Sander EE, ten Klooster JP, van Delft S, van der Kammen RA, Collard JG - J. Cell Biol. (1999)

Bottom Line: We found that Cdc42 also downregulates Rho activity.Moreover, Rac effector mutants that are defective in mediating cytoskeleton changes or Jun kinase activation both downregulate Rho activity, suggesting that neither of these Rac signaling pathways are involved in the regulation of Rho.We conclude that Rac signaling is able to antagonize Rho activity directly at the GTPase level, and that the reciprocal balance between Rac and Rho activity determines cellular morphology and migratory behavior in NIH3T3 fibroblasts.
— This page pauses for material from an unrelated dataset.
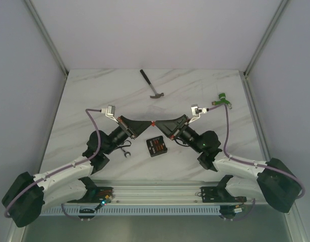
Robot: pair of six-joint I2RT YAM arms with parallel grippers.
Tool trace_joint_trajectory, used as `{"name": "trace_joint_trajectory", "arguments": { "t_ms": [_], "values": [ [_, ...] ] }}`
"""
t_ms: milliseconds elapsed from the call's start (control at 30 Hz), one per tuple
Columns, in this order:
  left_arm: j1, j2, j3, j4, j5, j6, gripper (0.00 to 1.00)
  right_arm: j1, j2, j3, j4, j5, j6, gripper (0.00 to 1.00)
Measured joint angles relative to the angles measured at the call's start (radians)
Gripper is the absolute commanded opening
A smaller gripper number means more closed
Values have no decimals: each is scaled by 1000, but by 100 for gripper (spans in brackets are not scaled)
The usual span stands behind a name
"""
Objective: Snap on the fuse box
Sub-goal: Pick up the fuse from the center of the board.
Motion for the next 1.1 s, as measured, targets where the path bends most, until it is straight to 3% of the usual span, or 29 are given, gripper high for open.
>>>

View Article: PubMed Central - PubMed

Affiliation: The Netherlands Cancer Institute, Division of Cell Biology, 1066 CX Amsterdam, The Netherlands.

ABSTRACT
Using biochemical assays to determine the activation state of Rho-like GTPases, we show that the guanine nucleotide exchange factor Tiam1 functions as a specific activator of Rac but not Cdc42 or Rho in NIH3T3 fibroblasts. Activation of Rac by Tiam1 induces an epithelial-like morphology with functional cadherin-based adhesions and inhibits migration of fibroblasts. This epithelial phenotype is characterized by Rac-mediated effects on Rho activity. Transient PDGF-induced as well as sustained Rac activation by Tiam1 or V12Rac downregulate Rho activity. We found that Cdc42 also downregulates Rho activity. Neither V14Rho or N19Rho affects Rac activity, suggesting unidirectional signaling from Rac towards Rho. Downregulation of Rho activity occurs independently of Rac- induced cytoskeletal changes and cell spreading. Moreover, Rac effector mutants that are defective in mediating cytoskeleton changes or Jun kinase activation both downregulate Rho activity, suggesting that neither of these Rac signaling pathways are involved in the regulation of Rho. Restoration of Rho activity in Tiam1-expressing cells by expression of V14Rho results in reversion of the epithelioid phenotype towards a migratory, fibroblastoid morphology. We conclude that Rac signaling is able to antagonize Rho activity directly at the GTPase level, and that the reciprocal balance between Rac and Rho activity determines cellular morphology and migratory behavior in NIH3T3 fibroblasts.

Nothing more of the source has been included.